### EXERCISE INSTRUCTIONS:
In the records below, find the line with "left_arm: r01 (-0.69" and the line with "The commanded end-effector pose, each". Print both exactly, along with every line between them, and no other line.

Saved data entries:
=== Section Start ===
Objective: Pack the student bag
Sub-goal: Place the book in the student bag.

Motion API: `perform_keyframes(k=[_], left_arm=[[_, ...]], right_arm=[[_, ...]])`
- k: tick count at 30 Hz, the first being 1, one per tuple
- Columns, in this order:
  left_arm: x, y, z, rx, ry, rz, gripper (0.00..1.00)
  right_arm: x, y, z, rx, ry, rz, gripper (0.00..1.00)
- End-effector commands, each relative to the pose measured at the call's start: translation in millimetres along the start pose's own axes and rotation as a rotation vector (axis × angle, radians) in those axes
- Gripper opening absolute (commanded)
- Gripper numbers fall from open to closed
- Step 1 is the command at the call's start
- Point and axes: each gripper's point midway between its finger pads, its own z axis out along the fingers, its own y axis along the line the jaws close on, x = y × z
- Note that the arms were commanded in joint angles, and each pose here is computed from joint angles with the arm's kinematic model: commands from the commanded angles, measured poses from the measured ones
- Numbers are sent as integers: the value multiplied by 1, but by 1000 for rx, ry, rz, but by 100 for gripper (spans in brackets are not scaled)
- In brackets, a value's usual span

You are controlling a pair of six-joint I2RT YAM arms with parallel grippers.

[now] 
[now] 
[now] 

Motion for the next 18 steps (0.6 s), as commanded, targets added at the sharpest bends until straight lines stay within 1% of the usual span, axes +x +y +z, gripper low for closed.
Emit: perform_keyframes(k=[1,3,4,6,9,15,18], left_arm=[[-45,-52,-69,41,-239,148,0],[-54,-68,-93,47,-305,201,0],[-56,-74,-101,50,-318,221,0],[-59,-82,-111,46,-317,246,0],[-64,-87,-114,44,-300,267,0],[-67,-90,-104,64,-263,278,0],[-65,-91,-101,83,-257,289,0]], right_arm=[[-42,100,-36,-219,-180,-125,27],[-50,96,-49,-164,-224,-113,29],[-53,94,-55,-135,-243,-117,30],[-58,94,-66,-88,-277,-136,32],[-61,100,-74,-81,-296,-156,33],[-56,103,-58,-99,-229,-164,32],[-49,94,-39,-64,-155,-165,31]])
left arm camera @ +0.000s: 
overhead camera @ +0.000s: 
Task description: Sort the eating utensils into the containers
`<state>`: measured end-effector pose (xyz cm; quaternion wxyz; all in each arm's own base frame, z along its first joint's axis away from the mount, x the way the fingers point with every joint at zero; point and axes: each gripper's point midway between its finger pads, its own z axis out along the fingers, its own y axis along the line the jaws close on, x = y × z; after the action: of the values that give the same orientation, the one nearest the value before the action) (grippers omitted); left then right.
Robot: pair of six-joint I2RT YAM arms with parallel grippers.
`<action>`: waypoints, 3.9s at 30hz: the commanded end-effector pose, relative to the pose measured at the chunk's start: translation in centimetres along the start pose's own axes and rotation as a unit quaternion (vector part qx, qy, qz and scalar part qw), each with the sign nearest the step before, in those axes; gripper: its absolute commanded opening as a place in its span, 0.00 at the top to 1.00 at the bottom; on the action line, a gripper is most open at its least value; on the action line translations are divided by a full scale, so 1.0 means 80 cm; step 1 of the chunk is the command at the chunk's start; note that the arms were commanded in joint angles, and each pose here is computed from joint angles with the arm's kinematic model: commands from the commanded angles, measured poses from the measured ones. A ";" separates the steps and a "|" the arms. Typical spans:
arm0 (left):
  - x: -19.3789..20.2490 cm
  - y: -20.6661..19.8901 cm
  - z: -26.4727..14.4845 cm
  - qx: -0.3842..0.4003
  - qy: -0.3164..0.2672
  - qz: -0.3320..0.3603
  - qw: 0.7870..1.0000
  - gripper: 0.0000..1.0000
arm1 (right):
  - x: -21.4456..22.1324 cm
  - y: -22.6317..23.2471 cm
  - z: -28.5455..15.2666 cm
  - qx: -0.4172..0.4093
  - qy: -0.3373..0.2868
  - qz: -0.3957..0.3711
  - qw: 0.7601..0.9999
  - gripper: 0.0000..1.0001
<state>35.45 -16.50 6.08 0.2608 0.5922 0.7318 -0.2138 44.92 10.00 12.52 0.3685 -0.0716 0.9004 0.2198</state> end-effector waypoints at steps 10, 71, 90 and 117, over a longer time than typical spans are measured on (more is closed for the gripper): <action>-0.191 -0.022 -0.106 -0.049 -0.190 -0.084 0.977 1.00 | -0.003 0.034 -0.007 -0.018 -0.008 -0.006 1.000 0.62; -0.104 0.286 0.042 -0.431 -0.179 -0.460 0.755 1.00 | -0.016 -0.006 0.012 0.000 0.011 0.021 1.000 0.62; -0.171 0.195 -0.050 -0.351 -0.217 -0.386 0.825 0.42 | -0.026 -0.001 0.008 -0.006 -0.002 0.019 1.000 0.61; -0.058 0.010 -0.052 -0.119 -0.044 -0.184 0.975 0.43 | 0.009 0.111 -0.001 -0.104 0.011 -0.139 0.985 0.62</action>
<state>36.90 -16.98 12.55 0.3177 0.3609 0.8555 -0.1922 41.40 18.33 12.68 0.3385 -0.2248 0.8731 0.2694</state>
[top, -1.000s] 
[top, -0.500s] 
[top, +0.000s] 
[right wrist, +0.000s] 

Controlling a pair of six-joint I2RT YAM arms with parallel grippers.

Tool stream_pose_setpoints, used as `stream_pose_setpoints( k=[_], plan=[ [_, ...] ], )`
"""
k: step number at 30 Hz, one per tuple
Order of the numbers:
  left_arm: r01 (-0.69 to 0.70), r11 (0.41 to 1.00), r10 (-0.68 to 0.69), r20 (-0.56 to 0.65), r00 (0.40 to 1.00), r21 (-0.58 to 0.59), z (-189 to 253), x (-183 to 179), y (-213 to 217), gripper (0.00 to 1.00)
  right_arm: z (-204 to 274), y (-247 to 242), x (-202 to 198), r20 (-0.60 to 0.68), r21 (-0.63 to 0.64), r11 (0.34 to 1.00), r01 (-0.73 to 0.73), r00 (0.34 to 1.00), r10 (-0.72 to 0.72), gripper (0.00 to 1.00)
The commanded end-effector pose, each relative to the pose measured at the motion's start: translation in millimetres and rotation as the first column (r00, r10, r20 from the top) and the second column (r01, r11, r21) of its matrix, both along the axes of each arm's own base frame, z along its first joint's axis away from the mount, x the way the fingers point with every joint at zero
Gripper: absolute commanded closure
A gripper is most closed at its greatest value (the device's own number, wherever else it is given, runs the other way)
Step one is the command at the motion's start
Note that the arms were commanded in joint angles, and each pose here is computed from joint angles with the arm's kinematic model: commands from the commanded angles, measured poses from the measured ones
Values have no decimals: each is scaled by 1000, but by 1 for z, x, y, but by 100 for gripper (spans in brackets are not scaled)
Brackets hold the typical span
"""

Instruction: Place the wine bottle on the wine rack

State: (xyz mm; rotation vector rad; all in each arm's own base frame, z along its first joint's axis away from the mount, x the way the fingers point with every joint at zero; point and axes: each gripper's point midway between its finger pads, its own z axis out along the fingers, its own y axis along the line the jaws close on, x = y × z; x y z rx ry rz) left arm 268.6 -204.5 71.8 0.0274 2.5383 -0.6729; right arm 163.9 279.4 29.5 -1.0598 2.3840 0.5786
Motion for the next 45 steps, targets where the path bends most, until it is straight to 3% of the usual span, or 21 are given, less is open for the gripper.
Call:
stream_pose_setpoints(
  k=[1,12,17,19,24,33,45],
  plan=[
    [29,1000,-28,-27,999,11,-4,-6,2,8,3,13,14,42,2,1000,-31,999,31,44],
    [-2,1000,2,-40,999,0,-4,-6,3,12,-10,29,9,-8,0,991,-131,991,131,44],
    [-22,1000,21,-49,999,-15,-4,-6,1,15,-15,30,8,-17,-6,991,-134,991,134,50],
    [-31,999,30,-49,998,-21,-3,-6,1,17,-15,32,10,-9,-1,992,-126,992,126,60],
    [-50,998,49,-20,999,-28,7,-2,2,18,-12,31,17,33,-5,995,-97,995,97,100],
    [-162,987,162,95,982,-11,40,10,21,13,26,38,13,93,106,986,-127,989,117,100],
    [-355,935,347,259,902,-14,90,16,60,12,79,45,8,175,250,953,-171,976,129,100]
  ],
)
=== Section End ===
### SOLUTION TO THIS PROBLEM:
  left_arm: r01 (-0.69 to 0.70), r11 (0.41 to 1.00), r10 (-0.68 to 0.69), r20 (-0.56 to 0.65), r00 (0.40 to 1.00), r21 (-0.58 to 0.59), z (-189 to 253), x (-183 to 179), y (-213 to 217), gripper (0.00 to 1.00)
  right_arm: z (-204 to 274), y (-247 to 242), x (-202 to 198), r20 (-0.60 to 0.68), r21 (-0.63 to 0.64), r11 (0.34 to 1.00), r01 (-0.73 to 0.73), r00 (0.34 to 1.00), r10 (-0.72 to 0.72), gripper (0.00 to 1.00)
The commanded end-effector pose, each relative to the pose measured at the motion's start: translation in millimetres and rotation as the first column (r00, r10, r20 from the top) and the second column (r01, r11, r21) of its matrix, both along the axes of each arm's own base frame, z along its first joint's axis away from the mount, x the way the fingers point with every joint at zero

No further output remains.